Shortly before noon the next day the boat landed us and our outfit at the mouth of the Musselshell River. There was a fine grove of cottonwoods bordering the stream, but we had no thought of taking advantage of its cool, shady shelter. Instead we put up our lodges in the open bottom on the west side of the Musselshell, about three hundred yards from it and something like fifty yards back from the shore of the Missouri. My uncle declared that we had too many of them and made one lodge suffice for three families. We therefore put up four lodges, as closely together as possible, and cut and hauled logs for a barrier round them. We completed the barrier that evening and felt that we were fairly well protected from the attacks of war parties. As Pitamakan truly said, we were camped right upon one of the greatest war trails in the country.
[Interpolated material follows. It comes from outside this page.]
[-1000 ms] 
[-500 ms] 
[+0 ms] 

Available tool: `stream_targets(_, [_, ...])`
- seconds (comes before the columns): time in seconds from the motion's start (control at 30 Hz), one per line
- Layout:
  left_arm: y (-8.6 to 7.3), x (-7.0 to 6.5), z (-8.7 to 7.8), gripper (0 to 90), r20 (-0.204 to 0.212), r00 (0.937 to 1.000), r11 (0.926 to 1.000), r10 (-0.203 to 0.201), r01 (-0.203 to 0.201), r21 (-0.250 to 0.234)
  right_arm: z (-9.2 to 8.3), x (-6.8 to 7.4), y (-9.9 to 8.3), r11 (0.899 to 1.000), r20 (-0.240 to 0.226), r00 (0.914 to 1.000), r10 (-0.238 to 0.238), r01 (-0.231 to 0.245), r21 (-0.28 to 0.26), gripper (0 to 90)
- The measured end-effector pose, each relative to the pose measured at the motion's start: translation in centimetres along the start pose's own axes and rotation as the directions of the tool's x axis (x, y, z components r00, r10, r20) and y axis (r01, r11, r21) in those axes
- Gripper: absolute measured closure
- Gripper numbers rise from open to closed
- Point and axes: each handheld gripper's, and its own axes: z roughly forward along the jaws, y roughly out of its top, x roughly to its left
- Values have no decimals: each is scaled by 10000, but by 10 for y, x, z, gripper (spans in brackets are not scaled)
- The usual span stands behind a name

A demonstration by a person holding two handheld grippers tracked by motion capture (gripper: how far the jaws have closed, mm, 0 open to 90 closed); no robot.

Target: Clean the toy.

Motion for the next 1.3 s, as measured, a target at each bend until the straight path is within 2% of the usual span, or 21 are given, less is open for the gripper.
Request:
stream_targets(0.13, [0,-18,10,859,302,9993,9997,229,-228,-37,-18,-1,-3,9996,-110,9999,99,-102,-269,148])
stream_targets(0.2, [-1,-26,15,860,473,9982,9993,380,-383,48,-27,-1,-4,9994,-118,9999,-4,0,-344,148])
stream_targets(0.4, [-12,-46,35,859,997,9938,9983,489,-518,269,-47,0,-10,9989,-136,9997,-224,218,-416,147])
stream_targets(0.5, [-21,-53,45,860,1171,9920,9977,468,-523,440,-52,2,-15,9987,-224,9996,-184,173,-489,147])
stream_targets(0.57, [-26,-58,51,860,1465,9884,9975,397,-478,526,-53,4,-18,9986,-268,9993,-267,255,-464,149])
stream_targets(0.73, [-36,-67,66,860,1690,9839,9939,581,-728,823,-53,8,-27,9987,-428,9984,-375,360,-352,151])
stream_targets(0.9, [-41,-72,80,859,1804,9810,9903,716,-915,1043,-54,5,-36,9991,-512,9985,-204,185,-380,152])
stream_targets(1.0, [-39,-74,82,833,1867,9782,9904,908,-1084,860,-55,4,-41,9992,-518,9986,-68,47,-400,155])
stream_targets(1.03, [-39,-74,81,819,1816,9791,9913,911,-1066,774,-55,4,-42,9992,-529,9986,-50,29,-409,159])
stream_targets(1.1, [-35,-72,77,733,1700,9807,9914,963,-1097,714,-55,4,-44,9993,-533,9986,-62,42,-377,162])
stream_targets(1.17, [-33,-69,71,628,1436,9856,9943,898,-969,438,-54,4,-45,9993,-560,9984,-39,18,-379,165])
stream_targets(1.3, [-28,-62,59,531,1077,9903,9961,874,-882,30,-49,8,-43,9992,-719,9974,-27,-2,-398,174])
Crows, Cheyennes, and Arapahoes going north, and Assiniboins, Crees, and Yanktonnais going south, here came to cross the Missouri upon the wide and shallow ford just below the mouth of the Musselshell. Had my uncle been unable to buy the six-pounder cannon from Carroll and Steell, I doubt whether he would have ventured to build a post at this place. We felt that "thunder mouth" would be of as much service to us in a fight with a war party as fifty experienced plainsmen would be, could they be obtained. The Indians were terribly afraid of cannon, not so much because of the execution they did, I have often thought, as because of the tremendous roar of their discharge. To the mind of the red man it was too much like the fearful reverberations of their dread thunder bird, wanton slayer of men and animals, shatterer of trees and of the very rocks of the mountains.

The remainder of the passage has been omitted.